--- Provided records Enclosed Below ---

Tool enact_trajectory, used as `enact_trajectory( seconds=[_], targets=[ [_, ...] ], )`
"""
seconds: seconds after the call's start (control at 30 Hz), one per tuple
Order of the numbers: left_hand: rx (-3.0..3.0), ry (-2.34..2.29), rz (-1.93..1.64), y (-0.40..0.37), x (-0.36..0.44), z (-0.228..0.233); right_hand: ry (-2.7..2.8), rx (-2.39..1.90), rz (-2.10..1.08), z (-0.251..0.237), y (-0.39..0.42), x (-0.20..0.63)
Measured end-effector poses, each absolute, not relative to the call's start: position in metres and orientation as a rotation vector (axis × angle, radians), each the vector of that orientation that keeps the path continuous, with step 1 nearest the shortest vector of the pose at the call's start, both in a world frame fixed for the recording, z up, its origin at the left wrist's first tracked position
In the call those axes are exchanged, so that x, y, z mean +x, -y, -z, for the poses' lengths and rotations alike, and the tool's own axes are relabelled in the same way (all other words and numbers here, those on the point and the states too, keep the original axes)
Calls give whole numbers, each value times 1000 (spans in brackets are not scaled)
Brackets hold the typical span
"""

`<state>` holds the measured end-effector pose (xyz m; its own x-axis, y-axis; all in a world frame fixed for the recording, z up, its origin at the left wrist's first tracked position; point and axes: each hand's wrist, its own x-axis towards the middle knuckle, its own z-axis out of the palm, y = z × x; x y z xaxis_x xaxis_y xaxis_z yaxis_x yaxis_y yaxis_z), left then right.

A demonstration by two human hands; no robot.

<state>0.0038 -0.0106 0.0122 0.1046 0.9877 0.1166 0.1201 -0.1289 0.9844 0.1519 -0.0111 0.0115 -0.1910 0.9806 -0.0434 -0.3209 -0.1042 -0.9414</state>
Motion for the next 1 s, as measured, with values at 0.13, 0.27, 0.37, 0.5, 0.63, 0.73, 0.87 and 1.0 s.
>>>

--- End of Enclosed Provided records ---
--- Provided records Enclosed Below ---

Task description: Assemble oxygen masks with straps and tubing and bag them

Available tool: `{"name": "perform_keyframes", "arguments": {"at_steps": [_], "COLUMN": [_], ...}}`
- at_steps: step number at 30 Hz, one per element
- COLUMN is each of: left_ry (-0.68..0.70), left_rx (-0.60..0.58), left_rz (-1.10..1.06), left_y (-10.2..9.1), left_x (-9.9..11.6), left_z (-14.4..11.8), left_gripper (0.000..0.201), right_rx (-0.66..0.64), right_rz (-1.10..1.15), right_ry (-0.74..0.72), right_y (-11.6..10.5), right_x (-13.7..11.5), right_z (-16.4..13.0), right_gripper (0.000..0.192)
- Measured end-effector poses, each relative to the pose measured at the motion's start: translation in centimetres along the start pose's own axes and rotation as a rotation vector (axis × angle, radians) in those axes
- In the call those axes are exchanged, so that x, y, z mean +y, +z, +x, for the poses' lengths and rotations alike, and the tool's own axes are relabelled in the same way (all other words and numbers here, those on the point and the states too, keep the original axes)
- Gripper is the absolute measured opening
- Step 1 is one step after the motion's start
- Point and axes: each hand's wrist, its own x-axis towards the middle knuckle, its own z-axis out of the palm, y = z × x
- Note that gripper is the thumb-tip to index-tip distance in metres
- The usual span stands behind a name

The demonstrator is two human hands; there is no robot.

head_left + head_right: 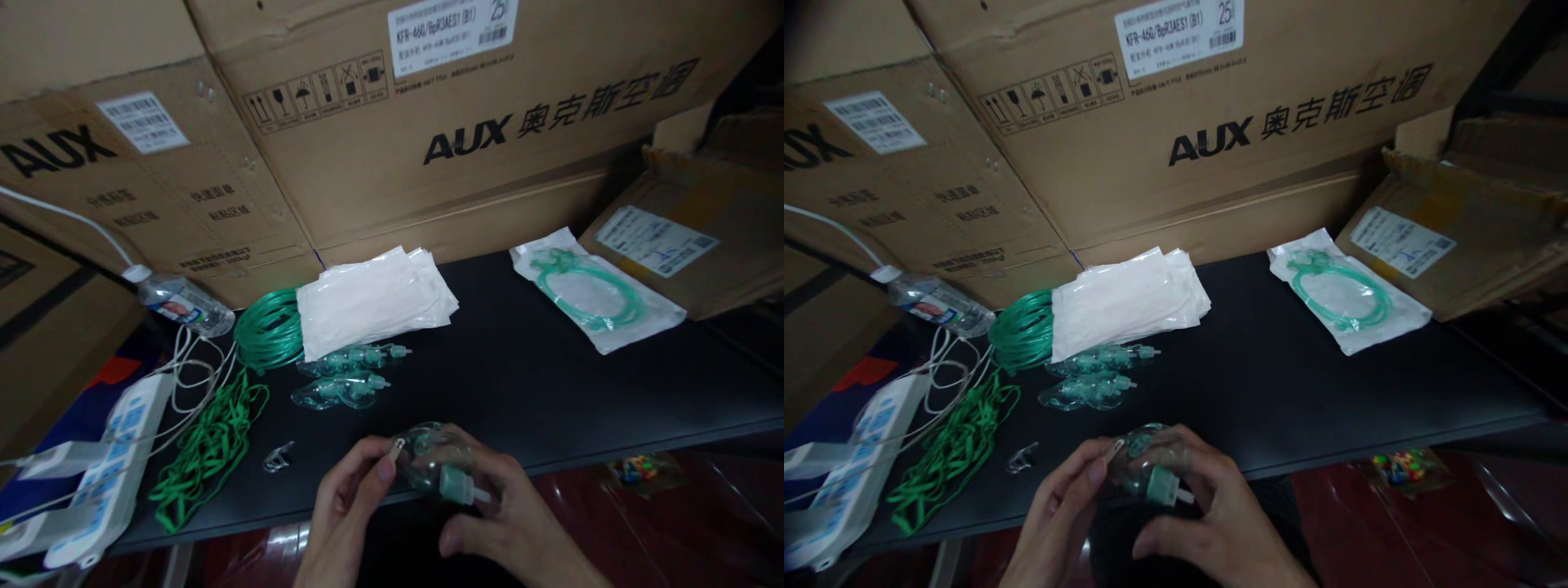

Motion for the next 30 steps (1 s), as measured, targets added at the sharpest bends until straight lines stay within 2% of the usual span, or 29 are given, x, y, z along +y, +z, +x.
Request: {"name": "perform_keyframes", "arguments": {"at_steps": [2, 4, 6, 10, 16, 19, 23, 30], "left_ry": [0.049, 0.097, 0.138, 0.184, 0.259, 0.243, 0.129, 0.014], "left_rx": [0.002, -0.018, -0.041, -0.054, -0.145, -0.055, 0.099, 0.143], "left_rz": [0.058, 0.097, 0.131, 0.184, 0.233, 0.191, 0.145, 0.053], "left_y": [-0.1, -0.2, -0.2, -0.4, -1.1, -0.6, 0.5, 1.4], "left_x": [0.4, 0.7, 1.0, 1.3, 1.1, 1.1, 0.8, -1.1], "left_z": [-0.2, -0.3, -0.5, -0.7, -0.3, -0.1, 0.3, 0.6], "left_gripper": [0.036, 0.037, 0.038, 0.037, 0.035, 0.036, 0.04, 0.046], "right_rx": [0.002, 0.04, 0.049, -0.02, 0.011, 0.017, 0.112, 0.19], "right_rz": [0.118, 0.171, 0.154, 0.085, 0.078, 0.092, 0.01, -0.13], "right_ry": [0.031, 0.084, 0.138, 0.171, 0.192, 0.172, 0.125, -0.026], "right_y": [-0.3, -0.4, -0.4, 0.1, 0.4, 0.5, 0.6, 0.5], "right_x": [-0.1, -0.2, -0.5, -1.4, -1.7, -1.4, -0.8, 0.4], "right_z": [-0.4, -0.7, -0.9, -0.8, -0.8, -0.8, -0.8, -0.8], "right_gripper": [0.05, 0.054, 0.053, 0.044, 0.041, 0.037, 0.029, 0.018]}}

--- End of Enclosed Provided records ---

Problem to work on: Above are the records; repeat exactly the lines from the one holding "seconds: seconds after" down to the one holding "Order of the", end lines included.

Problem solution:
seconds: seconds after the call's start (control at 30 Hz), one per tuple
Order of the numbers: left_hand: rx (-3.0..3.0), ry (-2.34..2.29), rz (-1.93..1.64), y (-0.40..0.37), x (-0.36..0.44), z (-0.228..0.233); right_hand: ry (-2.7..2.8), rx (-2.39..1.90), rz (-2.10..1.08), z (-0.251..0.237), y (-0.39..0.42), x (-0.20..0.63)

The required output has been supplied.